Since time immemorial, childbirth has been one of the most frightening yet beautiful moments in a woman’s life. At its core, childbirth is an incredible event that is, in every sense, what makes us human. Children born naturally, and without unnecessary medical intervention, are delivered into this world in the same way as so many billions who came before them. And for 99.99% of human history, natural birth was the only option.
But, for the longest of times it was also one of the most dangerous things a woman could do – history has lost count of all the women lost over the past centuries to childbirth-related ailments. Today, many think of C-sections as reducing this danger, but go back a century or two and you will find that C-sections were treated as an absolute last resort.
Historically, and even dating back to ancient Roman times, this procedure was performed to save the baby rather than the mother. In fact, it was only in 1580 that the first case of a mother surviving the surgery was actually recorded.
Yet, the dawn of the 21st century saw modern medicine advance beyond humanity’s wildest dreams. The C-section quickly became considered a low-risk procedure, afforded to almost any expectant mother, regardless of complications or lack thereof.

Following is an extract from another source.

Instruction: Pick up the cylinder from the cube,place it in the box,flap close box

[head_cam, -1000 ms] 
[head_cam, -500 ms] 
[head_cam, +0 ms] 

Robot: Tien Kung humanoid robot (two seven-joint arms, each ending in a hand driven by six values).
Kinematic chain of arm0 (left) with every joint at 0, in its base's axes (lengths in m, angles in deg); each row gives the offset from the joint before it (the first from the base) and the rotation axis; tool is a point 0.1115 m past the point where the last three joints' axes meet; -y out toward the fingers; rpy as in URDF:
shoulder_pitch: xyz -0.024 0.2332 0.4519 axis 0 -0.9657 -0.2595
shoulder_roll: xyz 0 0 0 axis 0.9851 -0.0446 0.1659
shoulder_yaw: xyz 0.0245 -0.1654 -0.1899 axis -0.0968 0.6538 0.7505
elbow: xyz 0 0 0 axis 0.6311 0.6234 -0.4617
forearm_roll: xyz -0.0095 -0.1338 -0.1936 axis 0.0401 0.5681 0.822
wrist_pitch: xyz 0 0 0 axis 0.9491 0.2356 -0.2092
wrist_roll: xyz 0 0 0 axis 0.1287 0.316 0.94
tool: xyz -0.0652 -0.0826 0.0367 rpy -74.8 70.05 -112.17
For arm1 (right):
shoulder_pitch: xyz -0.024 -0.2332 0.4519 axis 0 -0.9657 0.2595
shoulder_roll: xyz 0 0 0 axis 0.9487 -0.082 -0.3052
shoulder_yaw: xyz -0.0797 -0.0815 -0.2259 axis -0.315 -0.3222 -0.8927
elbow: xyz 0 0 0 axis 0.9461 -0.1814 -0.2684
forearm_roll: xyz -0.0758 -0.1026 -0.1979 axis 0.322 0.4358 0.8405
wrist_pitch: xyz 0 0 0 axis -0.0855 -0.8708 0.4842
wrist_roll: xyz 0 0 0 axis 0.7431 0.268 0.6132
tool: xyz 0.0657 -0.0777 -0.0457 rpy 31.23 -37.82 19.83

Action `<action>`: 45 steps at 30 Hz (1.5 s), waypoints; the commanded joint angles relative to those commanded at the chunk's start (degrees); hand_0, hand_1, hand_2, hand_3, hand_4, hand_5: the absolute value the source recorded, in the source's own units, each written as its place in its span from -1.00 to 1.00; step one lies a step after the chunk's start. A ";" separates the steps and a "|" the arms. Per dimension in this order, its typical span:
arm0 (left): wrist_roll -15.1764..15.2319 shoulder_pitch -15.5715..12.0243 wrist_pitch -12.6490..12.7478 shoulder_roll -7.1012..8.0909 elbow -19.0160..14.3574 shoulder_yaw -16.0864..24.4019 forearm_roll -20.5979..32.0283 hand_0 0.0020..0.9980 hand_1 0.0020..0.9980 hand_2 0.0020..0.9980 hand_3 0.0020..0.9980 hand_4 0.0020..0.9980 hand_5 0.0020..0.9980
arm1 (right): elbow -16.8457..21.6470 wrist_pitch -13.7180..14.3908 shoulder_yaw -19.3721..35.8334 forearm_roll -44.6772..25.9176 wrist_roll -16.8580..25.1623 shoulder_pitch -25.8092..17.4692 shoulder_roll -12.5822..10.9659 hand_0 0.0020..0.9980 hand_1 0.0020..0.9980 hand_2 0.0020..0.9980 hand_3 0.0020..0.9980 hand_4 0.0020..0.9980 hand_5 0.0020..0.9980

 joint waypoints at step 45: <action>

A procedure that was designed to be used as a last resort, only when natural birth placed mother or baby at risk, might now be considered the preferred method of delivery, if I look at the statistics to which my company has access.
The question has become: Why go through the trauma of natural birth?
The World Health Organization (WHO) has found that C-sections now account for more than one in five (or 21%) of all childbirths across the globe. The WHO believes this number will continue to rise in the next decade to encompass 29% of all births by 2030. Right now, though, South Africa is worryingly ahead of this trend, to a point that is alarming.
Data from Medscheme shows that C-section deliveries more than doubled that of normal births between 2016 and 2020. With 3.9 million members, this provides an adequate sample of medically insured child-bearing South African women. While the WHO may be worried about 29% of global births becoming C-sections by 2030, our statistics show that C-sections account for 70% of all births on our medical schemes.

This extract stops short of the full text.